Excessive daytime sleepiness is a common problem in today's society. It is so common that in some circles people almost consider it a normal aspect of a productive society. The fact is that daytime sleepiness and fatigue are leading causes of accidents, both on the job and on the road. The cost to society is estimated in billions of dollars per year.
There are several common causes for increased daytime sleepiness. The simplest cause of daytime sleepiness that can be corrected results from insufficient sleep.
About Excessive Daytime Sleepiness
The average person requires 7 to 8 hours of sleep per night. If a person routinely gets less than this, it will most likely cause excessive daytime sleepiness. Another common problem can be sleeping in a noisy environment. This can cause many short awakenings, so brief that a person doesn't remember them the next morning. This results in non-restful sleep resulting in excessive daytime sleepiness. If a person gets 8 hours of sleep a night and still feels sleepy during the day, one should consider that they may have a medical problem that hinders their ability to obtain restful sleep.
A common medical problem that can cause increased daytime sleepiness results from having a breathing problem during sleep. Snoring, for example, is a form of obstructed breathing. Obstructive breathing can make it difficult to breathe properly during sleep and can even cause a complete blockage in the airway during which breathing stops. Breathing is re-established with a brief disruption of sleep and possibly a brief gasp or choking sound.

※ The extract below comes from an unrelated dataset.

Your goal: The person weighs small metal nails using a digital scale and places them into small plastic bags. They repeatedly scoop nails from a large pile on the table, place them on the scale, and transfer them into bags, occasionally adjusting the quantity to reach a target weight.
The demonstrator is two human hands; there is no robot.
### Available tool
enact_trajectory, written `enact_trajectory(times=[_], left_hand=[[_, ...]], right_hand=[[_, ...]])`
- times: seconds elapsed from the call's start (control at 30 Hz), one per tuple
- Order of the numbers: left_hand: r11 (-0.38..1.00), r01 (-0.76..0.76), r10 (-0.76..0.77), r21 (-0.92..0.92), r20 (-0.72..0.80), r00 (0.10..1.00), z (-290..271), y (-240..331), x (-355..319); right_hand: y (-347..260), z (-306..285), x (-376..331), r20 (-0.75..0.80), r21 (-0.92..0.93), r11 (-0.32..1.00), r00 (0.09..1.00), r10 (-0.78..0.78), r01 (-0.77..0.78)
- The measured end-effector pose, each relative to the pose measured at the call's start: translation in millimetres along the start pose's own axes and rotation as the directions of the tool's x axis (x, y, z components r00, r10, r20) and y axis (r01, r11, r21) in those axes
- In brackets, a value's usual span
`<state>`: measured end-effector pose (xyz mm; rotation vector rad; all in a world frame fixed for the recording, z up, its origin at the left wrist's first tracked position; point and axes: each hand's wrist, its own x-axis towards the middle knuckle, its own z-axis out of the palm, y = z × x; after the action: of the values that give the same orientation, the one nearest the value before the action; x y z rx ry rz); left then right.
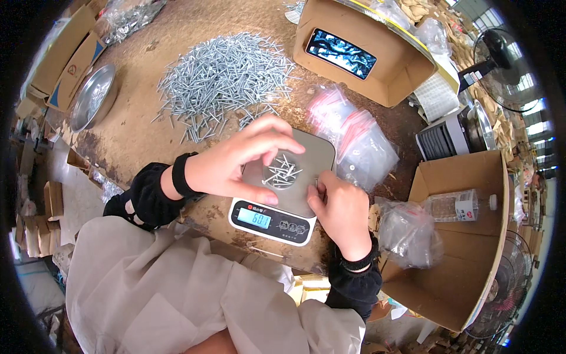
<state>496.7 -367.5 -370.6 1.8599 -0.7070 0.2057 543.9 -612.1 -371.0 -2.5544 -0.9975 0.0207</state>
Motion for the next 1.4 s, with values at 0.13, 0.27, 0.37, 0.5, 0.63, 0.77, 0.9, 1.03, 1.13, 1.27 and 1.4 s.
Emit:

Another common medical problem causing frequent disruptions of sleep is called Periodic Limb Movements of Sleep. This occurs when a person has multiple brief leg movements every 20 to 60 seconds for long periods during the night. These leg movements can fragment sleep, resulting in increased daytime sleepiness. Frequently people with this problem also have what is called Restless Legs Syndrome (RLS). RLS occurs when a person is sitting still or lying in bed, which makes it difficult to keep their legs still. This frequently can keep people awake, causing insomnia. People with this problem feel that moving their legs relieves this restless sensation.

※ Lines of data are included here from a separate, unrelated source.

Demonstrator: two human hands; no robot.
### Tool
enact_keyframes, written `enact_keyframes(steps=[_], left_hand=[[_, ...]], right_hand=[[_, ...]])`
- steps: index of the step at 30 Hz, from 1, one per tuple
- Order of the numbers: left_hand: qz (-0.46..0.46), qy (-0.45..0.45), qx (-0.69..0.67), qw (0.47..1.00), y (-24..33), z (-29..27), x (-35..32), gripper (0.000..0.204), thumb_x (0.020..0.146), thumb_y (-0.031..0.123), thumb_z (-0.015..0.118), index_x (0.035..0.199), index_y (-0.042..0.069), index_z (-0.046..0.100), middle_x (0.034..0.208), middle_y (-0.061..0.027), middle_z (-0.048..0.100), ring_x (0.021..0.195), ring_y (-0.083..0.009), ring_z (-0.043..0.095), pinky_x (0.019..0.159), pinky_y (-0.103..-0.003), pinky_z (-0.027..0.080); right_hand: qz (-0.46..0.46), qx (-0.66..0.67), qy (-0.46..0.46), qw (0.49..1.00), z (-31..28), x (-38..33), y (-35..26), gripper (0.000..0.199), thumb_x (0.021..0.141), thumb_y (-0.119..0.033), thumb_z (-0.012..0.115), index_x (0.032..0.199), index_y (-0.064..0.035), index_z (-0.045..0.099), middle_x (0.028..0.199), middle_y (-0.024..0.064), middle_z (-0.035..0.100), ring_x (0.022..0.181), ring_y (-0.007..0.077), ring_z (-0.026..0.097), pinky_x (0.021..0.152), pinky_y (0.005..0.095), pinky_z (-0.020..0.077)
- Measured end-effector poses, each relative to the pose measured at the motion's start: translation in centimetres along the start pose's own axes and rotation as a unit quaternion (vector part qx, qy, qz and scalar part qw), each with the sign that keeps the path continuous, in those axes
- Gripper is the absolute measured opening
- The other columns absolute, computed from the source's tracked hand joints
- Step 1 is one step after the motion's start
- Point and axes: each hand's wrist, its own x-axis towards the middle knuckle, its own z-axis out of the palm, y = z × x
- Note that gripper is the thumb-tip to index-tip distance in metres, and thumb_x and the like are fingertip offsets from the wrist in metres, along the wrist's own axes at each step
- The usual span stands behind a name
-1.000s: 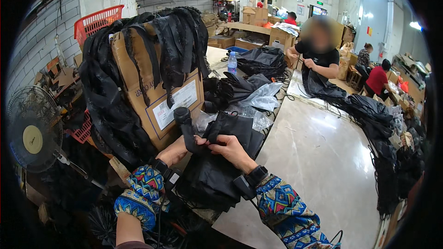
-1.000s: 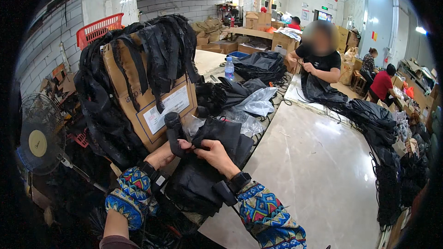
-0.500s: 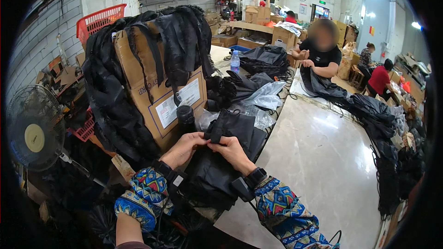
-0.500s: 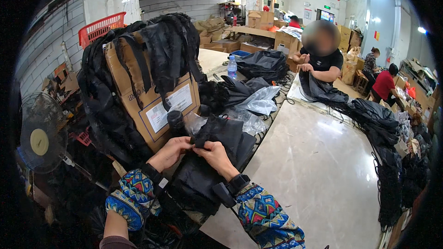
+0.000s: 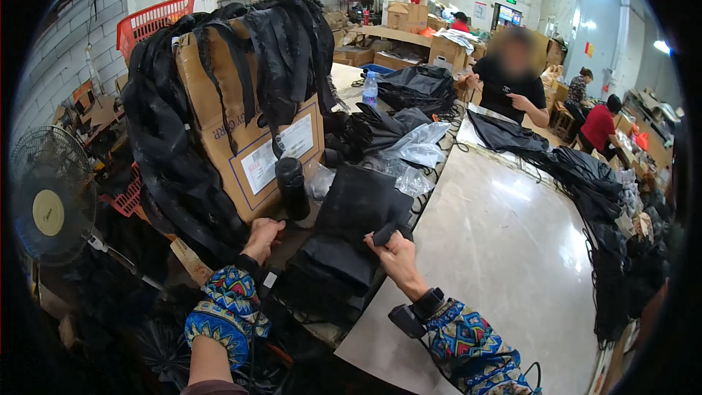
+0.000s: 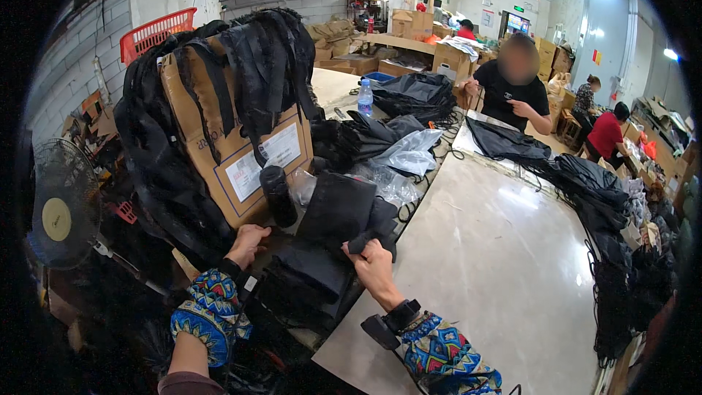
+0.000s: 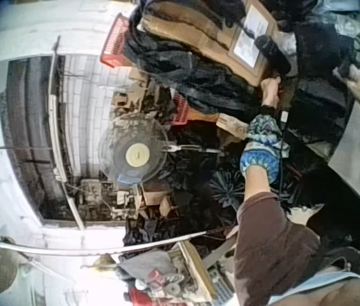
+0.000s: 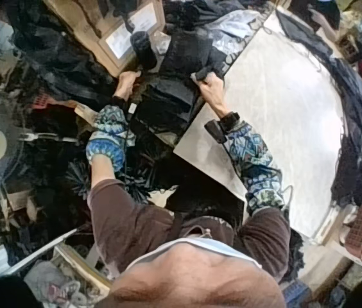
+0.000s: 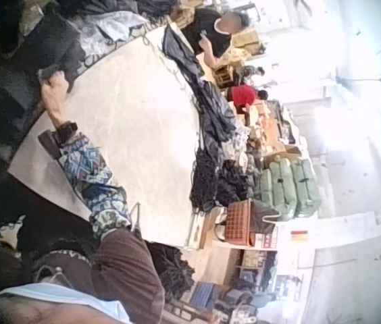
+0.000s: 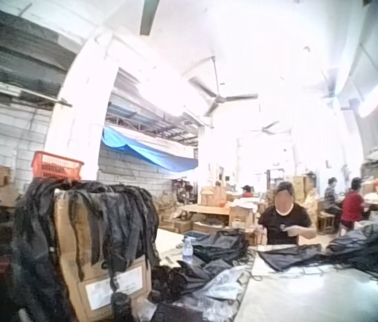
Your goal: Manually assemble and fold black drawstring bags at a factory workstation.
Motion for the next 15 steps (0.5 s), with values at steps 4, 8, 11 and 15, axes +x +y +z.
enact_keyframes(steps=[4, 8, 11, 15], left_hand=[[-0.042, 0.025, -0.033, 0.998, 0.9, 1.6, -1.1, 0.014, 0.089, 0.017, 0.067, 0.090, 0.004, 0.061, 0.076, -0.0041, 0.060, 0.067, -0.0161, 0.061, 0.051, -0.029, 0.046], [-0.060, -0.059, -0.215, 0.973, 0.1, -1.2, -0.6, 0.021, 0.090, 0.024, 0.069, 0.099, 0.010, 0.057, 0.086, -0.0046, 0.065, 0.072, -0.0185, 0.065, 0.055, -0.030, 0.051], [-0.064, -0.145, -0.200, 0.967, 1.3, -1.9, -3.1, 0.023, 0.092, 0.025, 0.066, 0.107, 0.008, 0.060, 0.101, -0.0091, 0.068, 0.086, -0.0197, 0.065, 0.068, -0.030, 0.051], [-0.013, -0.090, -0.140, 0.986, 0.7, -6.8, -8.7, 0.032, 0.095, 0.026, 0.061, 0.119, 0.005, 0.059, 0.111, -0.0068, 0.067, 0.090, -0.0176, 0.065, 0.075, -0.030, 0.051]], right_hand=[[-0.006, 0.028, 0.047, 0.998, 0.1, -1.0, 0.0, 0.013, 0.082, -0.014, 0.073, 0.090, -0.0031, 0.073, 0.095, 0.0110, 0.071, 0.088, 0.0251, 0.064, 0.082, 0.0336, 0.0482], [-0.001, 0.041, -0.020, 0.999, 0.7, -0.8, -0.1, 0.013, 0.082, -0.010, 0.071, 0.092, -0.0031, 0.073, 0.098, 0.0107, 0.071, 0.097, 0.0268, 0.061, 0.090, 0.0358, 0.0447], [-0.029, 0.089, 0.011, 0.996, 0.0, -1.1, 0.7, 0.018, 0.080, -0.013, 0.072, 0.093, -0.0015, 0.073, 0.099, 0.0131, 0.070, 0.097, 0.0295, 0.060, 0.090, 0.0357, 0.0447], [-0.050, 0.025, -0.013, 0.998, 1.4, -0.9, -0.3, 0.018, 0.080, -0.013, 0.071, 0.094, -0.0019, 0.072, 0.098, 0.0148, 0.067, 0.097, 0.0293, 0.059, 0.088, 0.0358, 0.0454]])
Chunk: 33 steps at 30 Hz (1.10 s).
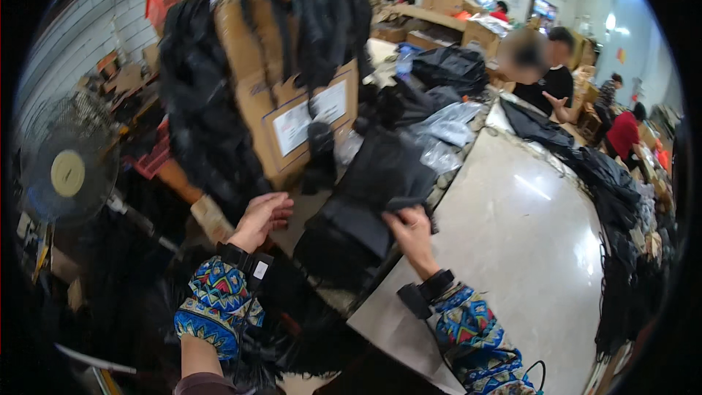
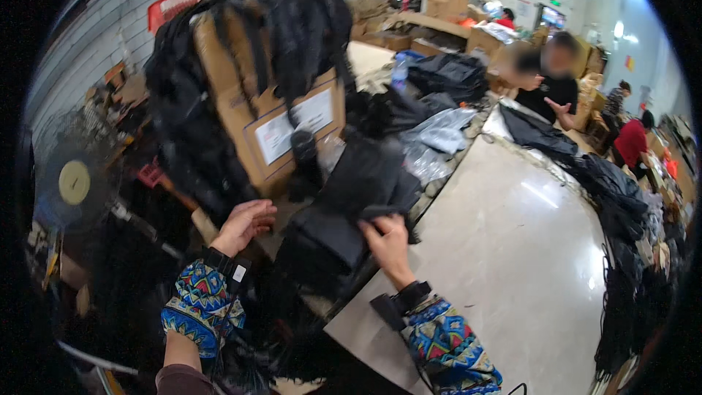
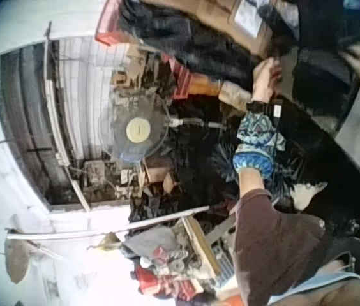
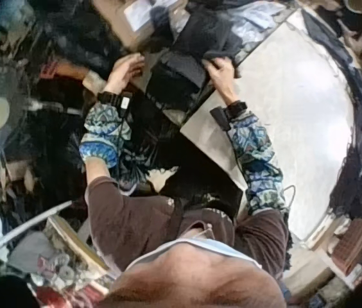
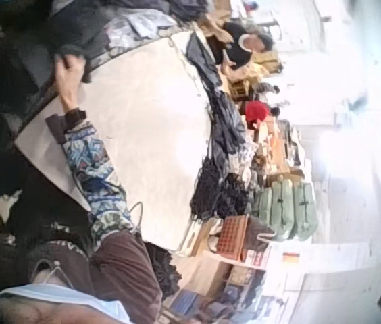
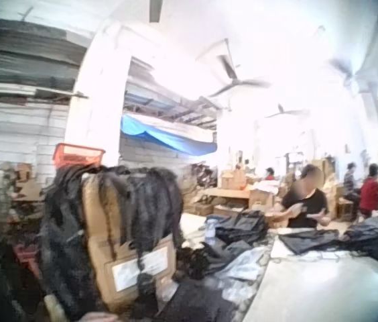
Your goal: Manually assemble and fold black drawstring bags at a factory workstation.
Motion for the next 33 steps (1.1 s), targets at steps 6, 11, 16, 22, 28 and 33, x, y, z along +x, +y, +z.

The previous problems are all treatable. Unfortunately, many physicians are not yet familiar with treating these conditions. Ask your doctor about treatment and feel free to have your doctor contact us for questions on diagnosis and treatment for these conditions.
There are many other problems that can cause increased daytime sleepiness, but the most common ones have been mentioned here. What is important to understand is that we need about 8 hours of sleep per night to function properly, although some of us need more and others can get by with less. If there is something that causes many brief disruptions in your sleep, then your brain may not get the rest it needs. You may not be aware of these awakenings or disruptions because they are too brief to register in your memory.
If you have a problem with daytime sleepiness and you have increased your sleep length without improving your daytime sleepiness, then you should be evaluated by a Sleep Disorders Specialist. With proper care, most people can obtain the treatment they need to improve this problem.